## Task objective
Copy the entries out again in full.

************

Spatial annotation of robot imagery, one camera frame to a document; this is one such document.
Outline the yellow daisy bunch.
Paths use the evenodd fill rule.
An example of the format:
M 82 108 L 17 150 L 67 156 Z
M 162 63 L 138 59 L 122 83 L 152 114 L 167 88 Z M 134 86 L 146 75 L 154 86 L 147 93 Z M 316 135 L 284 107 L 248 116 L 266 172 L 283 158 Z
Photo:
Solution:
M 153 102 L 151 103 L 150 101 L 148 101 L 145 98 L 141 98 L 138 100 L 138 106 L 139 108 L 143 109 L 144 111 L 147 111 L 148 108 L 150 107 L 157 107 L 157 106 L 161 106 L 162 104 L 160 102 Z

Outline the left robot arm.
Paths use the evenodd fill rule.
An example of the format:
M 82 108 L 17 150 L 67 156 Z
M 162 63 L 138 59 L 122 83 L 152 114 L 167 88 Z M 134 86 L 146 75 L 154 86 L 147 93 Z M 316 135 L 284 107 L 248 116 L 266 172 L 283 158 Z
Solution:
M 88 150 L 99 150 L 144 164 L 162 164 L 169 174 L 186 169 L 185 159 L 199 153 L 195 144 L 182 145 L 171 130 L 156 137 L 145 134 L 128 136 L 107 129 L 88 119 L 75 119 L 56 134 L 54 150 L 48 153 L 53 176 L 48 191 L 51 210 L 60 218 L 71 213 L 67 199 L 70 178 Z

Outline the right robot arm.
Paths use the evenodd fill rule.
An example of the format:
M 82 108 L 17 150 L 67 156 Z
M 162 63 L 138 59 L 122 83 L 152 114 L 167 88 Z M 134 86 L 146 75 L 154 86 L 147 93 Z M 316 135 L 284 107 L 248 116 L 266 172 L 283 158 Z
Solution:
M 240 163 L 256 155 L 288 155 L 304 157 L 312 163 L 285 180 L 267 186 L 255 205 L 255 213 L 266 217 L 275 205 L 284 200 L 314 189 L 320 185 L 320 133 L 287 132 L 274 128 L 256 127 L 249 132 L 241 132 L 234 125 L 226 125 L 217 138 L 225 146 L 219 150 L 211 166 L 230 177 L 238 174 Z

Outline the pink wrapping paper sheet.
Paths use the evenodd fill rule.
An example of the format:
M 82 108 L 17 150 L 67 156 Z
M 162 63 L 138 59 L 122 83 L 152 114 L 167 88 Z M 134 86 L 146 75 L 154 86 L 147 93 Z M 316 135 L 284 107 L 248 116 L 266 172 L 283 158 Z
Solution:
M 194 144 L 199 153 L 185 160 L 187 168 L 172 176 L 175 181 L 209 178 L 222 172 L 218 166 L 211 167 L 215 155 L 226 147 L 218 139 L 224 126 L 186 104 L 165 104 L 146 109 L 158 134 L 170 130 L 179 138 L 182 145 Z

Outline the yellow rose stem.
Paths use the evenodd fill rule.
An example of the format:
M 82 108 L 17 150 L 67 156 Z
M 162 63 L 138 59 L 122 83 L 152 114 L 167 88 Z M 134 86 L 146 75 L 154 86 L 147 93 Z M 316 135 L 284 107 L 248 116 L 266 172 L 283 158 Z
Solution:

************

## Answer section
Spatial annotation of robot imagery, one camera frame to a document; this is one such document.
Outline the yellow daisy bunch.
Paths use the evenodd fill rule.
An example of the format:
M 82 108 L 17 150 L 67 156 Z
M 162 63 L 138 59 L 122 83 L 152 114 L 167 88 Z M 134 86 L 146 75 L 154 86 L 147 93 Z M 316 135 L 284 107 L 248 116 L 266 172 L 283 158 Z
Photo:
Solution:
M 153 102 L 151 103 L 150 101 L 148 101 L 145 98 L 141 98 L 138 100 L 138 106 L 139 108 L 143 109 L 144 111 L 147 111 L 148 108 L 150 107 L 157 107 L 157 106 L 161 106 L 162 104 L 160 102 Z

Outline the left robot arm.
Paths use the evenodd fill rule.
An example of the format:
M 82 108 L 17 150 L 67 156 Z
M 162 63 L 138 59 L 122 83 L 152 114 L 167 88 Z M 134 86 L 146 75 L 154 86 L 147 93 Z M 316 135 L 284 107 L 248 116 L 266 172 L 283 158 Z
Solution:
M 88 150 L 99 150 L 144 164 L 162 164 L 169 174 L 186 169 L 185 159 L 199 153 L 195 144 L 182 145 L 171 130 L 156 137 L 145 134 L 128 136 L 107 129 L 88 119 L 75 119 L 56 134 L 54 150 L 48 153 L 53 176 L 48 191 L 51 210 L 60 218 L 71 213 L 67 199 L 70 178 Z

Outline the right robot arm.
Paths use the evenodd fill rule.
An example of the format:
M 82 108 L 17 150 L 67 156 Z
M 162 63 L 138 59 L 122 83 L 152 114 L 167 88 Z M 134 86 L 146 75 L 154 86 L 147 93 Z M 316 135 L 284 107 L 248 116 L 266 172 L 283 158 Z
Solution:
M 240 163 L 256 155 L 288 155 L 304 157 L 312 163 L 285 180 L 267 186 L 255 205 L 255 213 L 266 217 L 275 205 L 284 200 L 314 189 L 320 185 L 320 133 L 287 132 L 274 128 L 256 127 L 249 132 L 241 132 L 234 125 L 226 125 L 217 138 L 225 146 L 219 150 L 211 166 L 230 177 L 238 174 Z

Outline the pink wrapping paper sheet.
Paths use the evenodd fill rule.
An example of the format:
M 82 108 L 17 150 L 67 156 Z
M 162 63 L 138 59 L 122 83 L 152 114 L 167 88 Z M 134 86 L 146 75 L 154 86 L 147 93 Z M 316 135 L 284 107 L 248 116 L 266 172 L 283 158 Z
Solution:
M 194 144 L 199 153 L 185 160 L 187 168 L 172 176 L 175 181 L 209 178 L 222 172 L 218 166 L 211 167 L 215 155 L 226 147 L 218 139 L 224 126 L 186 104 L 165 104 L 146 109 L 158 134 L 170 130 L 179 138 L 182 145 Z

Outline the yellow rose stem.
Paths use the evenodd fill rule.
An example of the format:
M 82 108 L 17 150 L 67 156 Z
M 162 63 L 138 59 L 122 83 L 152 114 L 167 88 Z M 134 86 L 146 75 L 154 86 L 147 93 Z M 316 135 L 284 107 L 248 116 L 266 172 L 283 158 Z
Solution:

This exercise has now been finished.